Whilst endless ramping (or reiterating positives depending on your POV) might be a bit boring. It’s still a lot better than endless posts from people rainbow chasing, trying to get people to sell here, and follow them to whatever pot of gold they think they can see elsewhere.
If you think you can make money faster elsewhere, great, go do it. Just don’t bore this board with it ;)
Pretty confident all this is, is there’s an II clearing in the background, and imagine this will suddenly start rising unhindered at some point. Could be tomorrow, could be the next day, week, whatever.
No point watching the day to day. It’ll happen imo and that’s why I’m in. I certainly think there’s more chance of that than the price going considerably lower. We shall see.
Lucando - precisely, and why I've just added, as this is the RNS I was waiting for.
Dunno what all this waffle is about on here there's a friggin detailed timeline in the recent presentation:
https://horizonteminerals.com/news/en_20220303-bmo-presentation.pdf
Can't help feeling certain people don't want this to rise and expect to buy in when it's starting production at the same price (it won't be).
Don’t be too unhappy with it. It makes naff all difference really. Trading will probably be no different tomorrow to what it was.
Though I do think the UT should have minimum thresholds on it to prevent silly things like this and be considered a valid closing price.
It won't be. That morningstar data is probably best thought of as a trawl of public info/reports over past 12 months and usually isn't an accurate picture of the current situation (I know having tried to make sense of it on many stocks). You often get old/outdated/duplicate entries and won't be up to the minute.
Funny watching all the numpties trying to make out that BOO hitting the revised guidance is a bad thing.
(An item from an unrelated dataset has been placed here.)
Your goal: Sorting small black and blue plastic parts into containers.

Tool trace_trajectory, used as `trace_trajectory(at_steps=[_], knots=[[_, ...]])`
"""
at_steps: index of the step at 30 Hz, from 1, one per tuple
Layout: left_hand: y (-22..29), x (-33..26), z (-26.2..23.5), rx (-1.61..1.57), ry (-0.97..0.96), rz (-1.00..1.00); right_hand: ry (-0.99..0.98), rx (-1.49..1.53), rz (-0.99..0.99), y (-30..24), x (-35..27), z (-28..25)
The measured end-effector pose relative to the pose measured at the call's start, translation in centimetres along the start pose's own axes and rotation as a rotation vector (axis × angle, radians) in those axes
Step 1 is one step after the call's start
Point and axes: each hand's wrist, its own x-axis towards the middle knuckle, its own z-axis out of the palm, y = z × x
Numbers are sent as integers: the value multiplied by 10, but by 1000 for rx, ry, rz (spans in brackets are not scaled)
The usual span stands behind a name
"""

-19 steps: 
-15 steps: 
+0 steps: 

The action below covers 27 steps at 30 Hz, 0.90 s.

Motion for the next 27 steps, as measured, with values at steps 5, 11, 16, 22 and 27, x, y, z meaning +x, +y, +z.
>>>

Previously they'd been trying to claim they wouldn't. This is good news during disaster times that it's still generating good money.
I think your latter paragraph has been the order of the day for a few years boo boo (primarily fuelled by QE excess).
Once the QE taps are turned off I think a lot of lazy fund managers will have to earn their corn again, who've been believing their own hype more and more in recent years, doing nothing more than buying a ponzi scheme type bubble at the top end of the markets, with new buyers continually propping up the scheme (via the fed money).
Once investors can't just earn stupid returns from a government-inflated market, they'll have to start finding an edge again and there's a lot of small companies at silly valuations now, because the bubble has yet to really burst.